8213: Gacy House, or Paranormal Entity 2: Gacy House, is a 2010 American "found footage" horror film written and directed by Anthony Fankhauser and distributed by The Asylum. It is a mockbuster of the film Paranormal Activity 2.

==Plot==
A group of paranormal investigators enter the abandoned home of serial killer John Wayne Gacy, hoping to find evidence of paranormal activity. Upon entering the house they set up cameras throughout the abandoned house, while going room to room with hand-held cameras. They are performing séances and asking for Gacy to come forward. As the evening progresses it seems the investigators are not prepared for the horror still within the house. In the end all hell breaks loose. Gary finds Mike's dead body in a room upstairs. Gary is dragged away, Franklin disappears and Robbie is chased through the house.
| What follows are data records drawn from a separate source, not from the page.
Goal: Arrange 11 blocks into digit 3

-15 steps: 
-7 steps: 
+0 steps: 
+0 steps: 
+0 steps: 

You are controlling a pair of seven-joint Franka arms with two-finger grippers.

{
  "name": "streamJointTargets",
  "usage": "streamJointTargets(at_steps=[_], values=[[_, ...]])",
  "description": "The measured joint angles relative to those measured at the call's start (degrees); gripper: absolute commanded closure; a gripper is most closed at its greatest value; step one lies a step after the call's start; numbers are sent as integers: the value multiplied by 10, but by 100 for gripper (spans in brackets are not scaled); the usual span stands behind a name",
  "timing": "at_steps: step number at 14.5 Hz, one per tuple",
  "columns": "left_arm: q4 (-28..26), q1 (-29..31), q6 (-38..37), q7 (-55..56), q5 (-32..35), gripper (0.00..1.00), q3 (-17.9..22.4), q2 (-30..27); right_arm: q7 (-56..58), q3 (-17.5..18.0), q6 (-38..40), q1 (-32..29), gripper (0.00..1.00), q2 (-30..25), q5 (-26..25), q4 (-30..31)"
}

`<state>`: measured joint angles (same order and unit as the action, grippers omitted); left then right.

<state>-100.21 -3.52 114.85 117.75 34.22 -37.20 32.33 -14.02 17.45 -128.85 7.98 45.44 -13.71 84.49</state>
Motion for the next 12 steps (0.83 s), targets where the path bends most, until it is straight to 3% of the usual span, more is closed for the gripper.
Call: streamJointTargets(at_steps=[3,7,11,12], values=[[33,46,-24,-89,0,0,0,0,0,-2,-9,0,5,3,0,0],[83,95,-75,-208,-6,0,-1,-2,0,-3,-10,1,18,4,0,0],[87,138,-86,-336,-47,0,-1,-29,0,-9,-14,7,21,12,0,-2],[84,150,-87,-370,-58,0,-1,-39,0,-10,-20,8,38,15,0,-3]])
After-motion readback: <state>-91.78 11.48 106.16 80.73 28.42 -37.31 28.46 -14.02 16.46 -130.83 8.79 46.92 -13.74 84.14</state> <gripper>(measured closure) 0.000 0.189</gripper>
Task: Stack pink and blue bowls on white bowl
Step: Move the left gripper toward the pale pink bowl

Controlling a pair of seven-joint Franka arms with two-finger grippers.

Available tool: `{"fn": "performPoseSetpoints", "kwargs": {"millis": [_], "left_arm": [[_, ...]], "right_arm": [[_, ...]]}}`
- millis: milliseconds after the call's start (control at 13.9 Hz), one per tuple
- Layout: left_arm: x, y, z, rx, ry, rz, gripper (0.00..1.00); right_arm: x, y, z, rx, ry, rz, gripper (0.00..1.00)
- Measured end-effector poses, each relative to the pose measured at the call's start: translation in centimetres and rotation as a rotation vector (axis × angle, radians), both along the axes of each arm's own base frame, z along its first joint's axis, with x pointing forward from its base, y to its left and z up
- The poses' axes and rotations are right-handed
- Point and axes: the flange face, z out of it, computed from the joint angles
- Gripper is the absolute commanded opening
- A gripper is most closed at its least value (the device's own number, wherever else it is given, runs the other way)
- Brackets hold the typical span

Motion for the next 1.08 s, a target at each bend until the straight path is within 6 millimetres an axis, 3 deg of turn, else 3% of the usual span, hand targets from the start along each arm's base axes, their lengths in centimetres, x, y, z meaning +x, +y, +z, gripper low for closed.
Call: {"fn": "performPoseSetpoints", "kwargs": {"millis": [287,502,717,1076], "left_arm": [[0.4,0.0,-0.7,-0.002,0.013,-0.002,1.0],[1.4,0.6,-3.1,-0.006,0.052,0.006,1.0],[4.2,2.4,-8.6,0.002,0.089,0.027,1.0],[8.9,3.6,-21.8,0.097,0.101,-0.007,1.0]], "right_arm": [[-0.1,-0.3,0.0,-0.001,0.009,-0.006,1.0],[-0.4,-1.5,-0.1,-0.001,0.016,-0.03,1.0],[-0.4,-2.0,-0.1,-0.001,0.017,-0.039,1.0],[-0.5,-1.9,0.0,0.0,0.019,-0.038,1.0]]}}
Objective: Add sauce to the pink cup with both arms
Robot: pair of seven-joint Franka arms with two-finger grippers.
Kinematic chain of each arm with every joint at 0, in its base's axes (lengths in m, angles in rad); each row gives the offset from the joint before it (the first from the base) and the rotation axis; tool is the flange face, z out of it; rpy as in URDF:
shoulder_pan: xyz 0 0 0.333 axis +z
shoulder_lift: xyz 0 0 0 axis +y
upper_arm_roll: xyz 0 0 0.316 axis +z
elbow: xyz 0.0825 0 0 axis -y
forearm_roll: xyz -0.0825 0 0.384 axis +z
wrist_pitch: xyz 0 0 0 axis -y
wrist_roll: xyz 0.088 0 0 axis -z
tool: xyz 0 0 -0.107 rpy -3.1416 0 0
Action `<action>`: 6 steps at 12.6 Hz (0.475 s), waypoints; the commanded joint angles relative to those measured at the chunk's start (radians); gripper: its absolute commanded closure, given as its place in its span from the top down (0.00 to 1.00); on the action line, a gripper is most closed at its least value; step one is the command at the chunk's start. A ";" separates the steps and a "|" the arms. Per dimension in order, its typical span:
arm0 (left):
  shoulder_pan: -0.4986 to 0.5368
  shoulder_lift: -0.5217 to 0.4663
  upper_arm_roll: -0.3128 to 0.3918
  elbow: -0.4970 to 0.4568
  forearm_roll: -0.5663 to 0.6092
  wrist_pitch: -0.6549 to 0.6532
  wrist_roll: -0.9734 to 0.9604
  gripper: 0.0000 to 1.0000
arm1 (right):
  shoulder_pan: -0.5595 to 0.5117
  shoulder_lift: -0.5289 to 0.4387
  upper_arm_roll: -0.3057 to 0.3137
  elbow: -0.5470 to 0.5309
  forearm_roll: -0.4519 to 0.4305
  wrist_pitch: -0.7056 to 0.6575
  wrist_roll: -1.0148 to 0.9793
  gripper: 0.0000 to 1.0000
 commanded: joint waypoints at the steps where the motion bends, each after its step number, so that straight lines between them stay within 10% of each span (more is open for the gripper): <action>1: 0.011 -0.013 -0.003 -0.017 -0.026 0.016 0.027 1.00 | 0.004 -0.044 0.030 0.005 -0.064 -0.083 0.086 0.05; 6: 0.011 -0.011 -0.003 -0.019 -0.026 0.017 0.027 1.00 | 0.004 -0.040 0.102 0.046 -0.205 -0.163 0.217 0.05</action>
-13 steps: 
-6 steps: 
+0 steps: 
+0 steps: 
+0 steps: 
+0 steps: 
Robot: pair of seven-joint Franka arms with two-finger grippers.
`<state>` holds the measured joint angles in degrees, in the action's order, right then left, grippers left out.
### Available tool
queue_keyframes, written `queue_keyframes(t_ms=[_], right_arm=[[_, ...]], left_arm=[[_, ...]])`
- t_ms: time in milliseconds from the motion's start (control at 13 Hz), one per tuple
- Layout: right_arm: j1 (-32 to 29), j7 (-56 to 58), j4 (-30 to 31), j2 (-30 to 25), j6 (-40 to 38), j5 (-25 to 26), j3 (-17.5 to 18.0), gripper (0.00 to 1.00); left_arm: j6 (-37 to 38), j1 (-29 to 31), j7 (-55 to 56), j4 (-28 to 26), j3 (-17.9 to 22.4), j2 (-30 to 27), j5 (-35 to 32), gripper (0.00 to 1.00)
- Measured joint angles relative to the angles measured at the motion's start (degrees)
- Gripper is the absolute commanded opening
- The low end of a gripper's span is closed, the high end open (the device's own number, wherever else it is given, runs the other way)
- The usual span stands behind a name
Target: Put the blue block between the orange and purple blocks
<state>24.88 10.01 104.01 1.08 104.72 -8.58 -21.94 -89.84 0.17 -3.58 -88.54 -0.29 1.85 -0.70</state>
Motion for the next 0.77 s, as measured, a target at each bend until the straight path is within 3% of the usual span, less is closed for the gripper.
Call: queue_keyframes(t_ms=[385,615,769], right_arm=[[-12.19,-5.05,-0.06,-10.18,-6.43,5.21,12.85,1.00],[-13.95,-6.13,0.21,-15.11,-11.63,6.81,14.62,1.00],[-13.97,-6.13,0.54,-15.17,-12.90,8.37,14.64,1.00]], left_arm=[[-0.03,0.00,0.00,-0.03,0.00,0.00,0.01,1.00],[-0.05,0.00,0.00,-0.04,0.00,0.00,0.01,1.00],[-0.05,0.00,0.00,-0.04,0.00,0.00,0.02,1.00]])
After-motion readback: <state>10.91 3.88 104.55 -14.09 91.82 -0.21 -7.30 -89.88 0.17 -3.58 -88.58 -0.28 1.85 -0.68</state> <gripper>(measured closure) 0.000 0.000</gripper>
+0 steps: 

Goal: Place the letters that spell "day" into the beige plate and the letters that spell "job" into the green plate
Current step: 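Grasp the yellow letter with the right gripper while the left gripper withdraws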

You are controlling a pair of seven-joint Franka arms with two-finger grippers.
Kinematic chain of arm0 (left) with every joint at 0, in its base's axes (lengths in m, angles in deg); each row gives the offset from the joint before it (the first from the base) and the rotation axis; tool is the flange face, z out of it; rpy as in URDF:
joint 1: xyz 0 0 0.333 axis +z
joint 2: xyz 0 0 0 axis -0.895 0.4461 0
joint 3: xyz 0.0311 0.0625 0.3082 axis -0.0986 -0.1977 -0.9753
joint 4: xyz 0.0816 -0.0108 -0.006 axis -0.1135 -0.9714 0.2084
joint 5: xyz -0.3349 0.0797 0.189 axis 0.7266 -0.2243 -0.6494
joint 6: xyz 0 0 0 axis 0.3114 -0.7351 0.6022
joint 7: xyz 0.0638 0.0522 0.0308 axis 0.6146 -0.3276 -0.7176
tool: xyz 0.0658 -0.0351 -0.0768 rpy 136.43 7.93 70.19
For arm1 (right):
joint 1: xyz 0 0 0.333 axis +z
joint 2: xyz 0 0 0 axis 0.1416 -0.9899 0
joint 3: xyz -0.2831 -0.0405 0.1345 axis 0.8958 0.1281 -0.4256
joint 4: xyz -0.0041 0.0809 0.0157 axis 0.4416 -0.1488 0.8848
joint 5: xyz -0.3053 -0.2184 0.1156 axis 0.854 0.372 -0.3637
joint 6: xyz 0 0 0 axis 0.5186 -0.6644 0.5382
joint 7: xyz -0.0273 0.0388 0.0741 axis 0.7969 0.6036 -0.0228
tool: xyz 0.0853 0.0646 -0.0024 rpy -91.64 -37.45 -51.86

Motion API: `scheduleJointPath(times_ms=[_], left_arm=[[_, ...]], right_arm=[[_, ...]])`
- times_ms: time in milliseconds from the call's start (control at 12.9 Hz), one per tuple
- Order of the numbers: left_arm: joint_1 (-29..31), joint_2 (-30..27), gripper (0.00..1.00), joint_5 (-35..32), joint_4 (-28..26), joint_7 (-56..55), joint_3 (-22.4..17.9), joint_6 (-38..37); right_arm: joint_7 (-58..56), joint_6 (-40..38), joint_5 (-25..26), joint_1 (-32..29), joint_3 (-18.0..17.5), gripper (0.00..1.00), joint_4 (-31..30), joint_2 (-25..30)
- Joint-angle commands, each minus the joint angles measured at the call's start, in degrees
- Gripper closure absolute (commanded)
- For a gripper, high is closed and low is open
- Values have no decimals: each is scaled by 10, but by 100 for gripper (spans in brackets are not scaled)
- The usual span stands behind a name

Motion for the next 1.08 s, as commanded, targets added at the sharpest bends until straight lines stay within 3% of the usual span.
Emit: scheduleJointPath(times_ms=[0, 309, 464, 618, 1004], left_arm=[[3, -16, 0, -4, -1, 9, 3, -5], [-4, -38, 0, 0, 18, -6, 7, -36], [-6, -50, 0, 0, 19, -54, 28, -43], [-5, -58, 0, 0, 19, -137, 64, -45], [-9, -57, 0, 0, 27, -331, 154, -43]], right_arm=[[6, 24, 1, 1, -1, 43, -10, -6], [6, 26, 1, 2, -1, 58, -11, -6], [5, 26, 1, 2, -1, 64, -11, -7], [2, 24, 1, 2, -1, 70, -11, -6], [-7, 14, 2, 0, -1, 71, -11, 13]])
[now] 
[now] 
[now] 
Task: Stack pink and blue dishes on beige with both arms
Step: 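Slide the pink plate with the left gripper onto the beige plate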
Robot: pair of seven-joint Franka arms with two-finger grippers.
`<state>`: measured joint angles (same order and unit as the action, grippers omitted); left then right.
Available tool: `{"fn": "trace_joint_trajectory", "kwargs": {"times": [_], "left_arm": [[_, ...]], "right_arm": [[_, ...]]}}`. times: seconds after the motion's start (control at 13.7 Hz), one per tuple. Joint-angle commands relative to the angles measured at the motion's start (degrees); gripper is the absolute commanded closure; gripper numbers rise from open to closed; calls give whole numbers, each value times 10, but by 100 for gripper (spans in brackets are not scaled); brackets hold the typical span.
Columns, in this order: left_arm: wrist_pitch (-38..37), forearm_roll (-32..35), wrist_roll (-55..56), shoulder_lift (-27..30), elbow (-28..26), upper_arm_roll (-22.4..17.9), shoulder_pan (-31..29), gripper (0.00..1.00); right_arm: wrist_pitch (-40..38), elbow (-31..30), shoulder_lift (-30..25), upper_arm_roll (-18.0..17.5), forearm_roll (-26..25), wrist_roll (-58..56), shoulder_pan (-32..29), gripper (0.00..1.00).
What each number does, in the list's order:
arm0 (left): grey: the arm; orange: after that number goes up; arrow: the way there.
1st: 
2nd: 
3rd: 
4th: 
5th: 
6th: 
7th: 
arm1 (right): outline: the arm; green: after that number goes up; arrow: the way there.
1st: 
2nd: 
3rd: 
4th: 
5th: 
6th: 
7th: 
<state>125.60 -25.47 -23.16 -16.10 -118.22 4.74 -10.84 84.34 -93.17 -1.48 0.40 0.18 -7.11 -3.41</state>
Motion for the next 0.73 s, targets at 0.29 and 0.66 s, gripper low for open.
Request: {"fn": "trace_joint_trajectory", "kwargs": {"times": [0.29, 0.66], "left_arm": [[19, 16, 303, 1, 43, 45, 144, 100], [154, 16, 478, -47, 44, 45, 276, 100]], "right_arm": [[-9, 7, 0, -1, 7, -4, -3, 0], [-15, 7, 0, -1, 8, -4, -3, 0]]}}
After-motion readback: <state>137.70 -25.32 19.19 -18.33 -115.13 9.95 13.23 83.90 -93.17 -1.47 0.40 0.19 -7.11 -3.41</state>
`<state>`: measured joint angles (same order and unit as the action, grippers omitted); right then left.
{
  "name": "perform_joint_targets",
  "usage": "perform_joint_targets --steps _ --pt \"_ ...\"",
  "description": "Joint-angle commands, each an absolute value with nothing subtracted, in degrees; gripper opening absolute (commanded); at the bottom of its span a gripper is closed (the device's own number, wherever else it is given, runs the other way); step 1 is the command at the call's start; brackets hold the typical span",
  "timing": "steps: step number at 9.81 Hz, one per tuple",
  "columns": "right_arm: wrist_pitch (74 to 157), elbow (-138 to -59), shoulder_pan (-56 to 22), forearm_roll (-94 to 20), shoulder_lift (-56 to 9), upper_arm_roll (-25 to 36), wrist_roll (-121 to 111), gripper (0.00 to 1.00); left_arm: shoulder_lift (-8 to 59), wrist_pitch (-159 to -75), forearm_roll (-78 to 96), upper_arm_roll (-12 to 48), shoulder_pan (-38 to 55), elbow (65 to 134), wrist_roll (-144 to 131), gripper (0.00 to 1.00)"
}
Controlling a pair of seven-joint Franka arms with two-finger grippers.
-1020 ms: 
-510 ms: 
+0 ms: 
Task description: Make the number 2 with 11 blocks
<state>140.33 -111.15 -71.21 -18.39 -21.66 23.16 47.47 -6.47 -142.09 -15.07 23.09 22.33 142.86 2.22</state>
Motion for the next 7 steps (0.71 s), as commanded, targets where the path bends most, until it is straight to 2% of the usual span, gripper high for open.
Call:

After the rest of the cameras cut to static, an apparition of Gacy appears. Robbie is then taken and his camera cuts to static.

== Reception ==
This "faux found footage" film was found "awful to the point of incoherence". An independent reviewer cautioned the audience: "Bear in mind, this is a “found footage” horror film from The Asylum centered on a dead pedophile serial killer wearing clown makeup. Just how “good” does anyone expect it to be?", while MoiraReviews concluded: "Sylvia Panacione gets a great exploitation scene at the end where she tries to conduct a seance as the forces in the house rip off her top. It still fails to amount to anything that makes Gacy House more than an immediately forgettable addition to the Found Footage haunted house genre."

Dread Central noted: "The Asylum is going to extra lengths to convince you this is real footage".